### Try it:
A line below contains "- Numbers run", and a later one contains "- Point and". Repeat both, with every line between them, exactly.

### Data for processing:
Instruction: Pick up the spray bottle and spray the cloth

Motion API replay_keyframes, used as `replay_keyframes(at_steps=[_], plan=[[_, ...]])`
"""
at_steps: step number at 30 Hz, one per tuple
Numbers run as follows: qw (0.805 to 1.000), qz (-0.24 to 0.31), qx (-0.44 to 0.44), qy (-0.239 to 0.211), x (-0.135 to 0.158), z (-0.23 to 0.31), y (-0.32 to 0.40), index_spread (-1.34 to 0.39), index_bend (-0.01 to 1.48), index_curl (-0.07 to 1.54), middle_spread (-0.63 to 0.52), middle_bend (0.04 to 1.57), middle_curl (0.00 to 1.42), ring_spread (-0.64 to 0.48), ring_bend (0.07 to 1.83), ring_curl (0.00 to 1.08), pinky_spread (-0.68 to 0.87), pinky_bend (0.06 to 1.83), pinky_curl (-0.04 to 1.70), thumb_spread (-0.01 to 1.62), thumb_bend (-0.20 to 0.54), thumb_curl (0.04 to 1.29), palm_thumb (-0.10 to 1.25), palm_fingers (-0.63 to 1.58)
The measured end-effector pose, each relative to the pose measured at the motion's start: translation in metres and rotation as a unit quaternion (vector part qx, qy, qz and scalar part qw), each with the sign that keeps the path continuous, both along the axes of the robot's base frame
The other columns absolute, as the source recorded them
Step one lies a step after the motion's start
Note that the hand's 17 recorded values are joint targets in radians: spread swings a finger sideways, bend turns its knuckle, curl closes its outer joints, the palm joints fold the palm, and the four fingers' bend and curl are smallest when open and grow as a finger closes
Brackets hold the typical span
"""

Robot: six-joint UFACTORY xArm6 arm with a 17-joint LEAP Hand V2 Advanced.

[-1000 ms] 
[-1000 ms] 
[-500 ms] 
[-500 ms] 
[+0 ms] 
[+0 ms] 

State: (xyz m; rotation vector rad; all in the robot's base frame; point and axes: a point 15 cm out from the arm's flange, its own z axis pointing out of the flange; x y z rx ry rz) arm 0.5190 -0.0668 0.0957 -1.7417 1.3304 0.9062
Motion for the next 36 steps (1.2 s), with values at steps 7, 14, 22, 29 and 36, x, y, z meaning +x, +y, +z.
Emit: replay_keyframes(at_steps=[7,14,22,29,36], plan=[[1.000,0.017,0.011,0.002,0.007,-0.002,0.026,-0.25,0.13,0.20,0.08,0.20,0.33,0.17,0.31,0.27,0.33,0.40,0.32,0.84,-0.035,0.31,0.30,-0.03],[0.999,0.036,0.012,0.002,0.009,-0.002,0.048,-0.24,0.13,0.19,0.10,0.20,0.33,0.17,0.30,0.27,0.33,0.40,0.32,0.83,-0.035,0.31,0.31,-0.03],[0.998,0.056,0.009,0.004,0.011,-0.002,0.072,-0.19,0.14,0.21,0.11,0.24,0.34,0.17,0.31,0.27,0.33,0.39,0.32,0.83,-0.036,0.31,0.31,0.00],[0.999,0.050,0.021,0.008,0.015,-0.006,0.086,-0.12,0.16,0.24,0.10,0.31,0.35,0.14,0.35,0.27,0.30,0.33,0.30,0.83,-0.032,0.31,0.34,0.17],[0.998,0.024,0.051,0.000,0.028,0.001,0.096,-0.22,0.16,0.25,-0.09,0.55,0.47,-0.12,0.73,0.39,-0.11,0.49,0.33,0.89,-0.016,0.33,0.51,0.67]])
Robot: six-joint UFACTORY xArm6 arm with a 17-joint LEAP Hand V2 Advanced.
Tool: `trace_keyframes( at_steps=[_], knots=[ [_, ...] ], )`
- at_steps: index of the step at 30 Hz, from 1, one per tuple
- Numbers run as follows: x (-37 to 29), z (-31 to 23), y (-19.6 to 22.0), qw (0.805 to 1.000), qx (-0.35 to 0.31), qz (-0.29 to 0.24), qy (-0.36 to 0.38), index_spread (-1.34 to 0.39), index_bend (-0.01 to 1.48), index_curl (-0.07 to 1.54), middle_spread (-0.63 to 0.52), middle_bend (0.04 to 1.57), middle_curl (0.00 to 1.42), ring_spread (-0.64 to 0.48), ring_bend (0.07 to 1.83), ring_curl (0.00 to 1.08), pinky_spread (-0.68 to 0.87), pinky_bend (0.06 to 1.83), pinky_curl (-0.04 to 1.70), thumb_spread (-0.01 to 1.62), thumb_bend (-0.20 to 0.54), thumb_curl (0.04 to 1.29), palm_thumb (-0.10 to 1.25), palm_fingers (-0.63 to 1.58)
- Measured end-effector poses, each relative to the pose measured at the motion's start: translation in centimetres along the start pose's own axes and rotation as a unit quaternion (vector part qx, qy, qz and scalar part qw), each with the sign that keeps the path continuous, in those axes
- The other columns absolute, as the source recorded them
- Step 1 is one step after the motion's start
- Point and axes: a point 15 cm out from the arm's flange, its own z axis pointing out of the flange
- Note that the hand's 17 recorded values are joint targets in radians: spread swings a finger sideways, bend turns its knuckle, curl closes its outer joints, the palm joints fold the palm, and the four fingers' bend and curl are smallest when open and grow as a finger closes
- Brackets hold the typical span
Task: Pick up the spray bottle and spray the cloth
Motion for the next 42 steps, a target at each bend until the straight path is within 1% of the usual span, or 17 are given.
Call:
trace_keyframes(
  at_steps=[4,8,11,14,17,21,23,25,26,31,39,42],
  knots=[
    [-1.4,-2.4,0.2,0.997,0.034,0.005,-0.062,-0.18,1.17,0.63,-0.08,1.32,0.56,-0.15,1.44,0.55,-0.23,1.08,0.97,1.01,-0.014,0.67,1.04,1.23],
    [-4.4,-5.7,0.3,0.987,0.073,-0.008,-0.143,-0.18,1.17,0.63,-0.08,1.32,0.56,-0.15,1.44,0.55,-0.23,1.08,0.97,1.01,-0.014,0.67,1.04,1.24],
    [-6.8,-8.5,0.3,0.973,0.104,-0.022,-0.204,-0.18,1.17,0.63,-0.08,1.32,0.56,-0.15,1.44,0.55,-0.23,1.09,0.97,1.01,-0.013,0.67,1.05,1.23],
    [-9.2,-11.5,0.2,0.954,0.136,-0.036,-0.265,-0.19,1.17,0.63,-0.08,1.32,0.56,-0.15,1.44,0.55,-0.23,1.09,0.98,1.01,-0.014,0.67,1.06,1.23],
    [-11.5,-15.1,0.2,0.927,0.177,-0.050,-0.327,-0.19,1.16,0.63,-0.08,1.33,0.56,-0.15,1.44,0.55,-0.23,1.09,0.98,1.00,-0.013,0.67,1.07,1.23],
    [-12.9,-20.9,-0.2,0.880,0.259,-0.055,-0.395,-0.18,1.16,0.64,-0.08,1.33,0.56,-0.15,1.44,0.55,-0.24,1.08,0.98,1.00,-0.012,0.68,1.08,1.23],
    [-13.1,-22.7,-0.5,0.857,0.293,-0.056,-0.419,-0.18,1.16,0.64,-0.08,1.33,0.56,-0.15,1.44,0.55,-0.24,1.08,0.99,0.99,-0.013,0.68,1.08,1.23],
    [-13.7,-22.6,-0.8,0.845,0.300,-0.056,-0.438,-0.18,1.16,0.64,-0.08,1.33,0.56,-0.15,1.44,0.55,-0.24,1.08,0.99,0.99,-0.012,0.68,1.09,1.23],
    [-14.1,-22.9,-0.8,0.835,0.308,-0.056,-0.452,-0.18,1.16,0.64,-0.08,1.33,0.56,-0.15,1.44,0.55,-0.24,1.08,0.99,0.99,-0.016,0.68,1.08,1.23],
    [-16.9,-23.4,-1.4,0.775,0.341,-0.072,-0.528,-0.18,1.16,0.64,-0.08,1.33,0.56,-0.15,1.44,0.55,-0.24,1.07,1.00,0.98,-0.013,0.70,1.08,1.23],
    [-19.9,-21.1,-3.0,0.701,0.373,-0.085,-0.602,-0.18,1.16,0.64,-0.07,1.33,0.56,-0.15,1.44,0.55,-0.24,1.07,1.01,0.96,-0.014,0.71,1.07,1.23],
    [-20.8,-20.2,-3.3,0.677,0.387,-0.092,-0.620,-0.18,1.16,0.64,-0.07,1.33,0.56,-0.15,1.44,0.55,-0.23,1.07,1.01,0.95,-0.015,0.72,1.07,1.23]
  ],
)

### Output:
- Numbers run as follows: x (-37 to 29), z (-31 to 23), y (-19.6 to 22.0), qw (0.805 to 1.000), qx (-0.35 to 0.31), qz (-0.29 to 0.24), qy (-0.36 to 0.38), index_spread (-1.34 to 0.39), index_bend (-0.01 to 1.48), index_curl (-0.07 to 1.54), middle_spread (-0.63 to 0.52), middle_bend (0.04 to 1.57), middle_curl (0.00 to 1.42), ring_spread (-0.64 to 0.48), ring_bend (0.07 to 1.83), ring_curl (0.00 to 1.08), pinky_spread (-0.68 to 0.87), pinky_bend (0.06 to 1.83), pinky_curl (-0.04 to 1.70), thumb_spread (-0.01 to 1.62), thumb_bend (-0.20 to 0.54), thumb_curl (0.04 to 1.29), palm_thumb (-0.10 to 1.25), palm_fingers (-0.63 to 1.58)
- Measured end-effector poses, each relative to the pose measured at the motion's start: translation in centimetres along the start pose's own axes and rotation as a unit quaternion (vector part qx, qy, qz and scalar part qw), each with the sign that keeps the path continuous, in those axes
- The other columns absolute, as the source recorded them
- Step 1 is one step after the motion's start
- Point and axes: a point 15 cm out from the arm's flange, its own z axis pointing out of the flange

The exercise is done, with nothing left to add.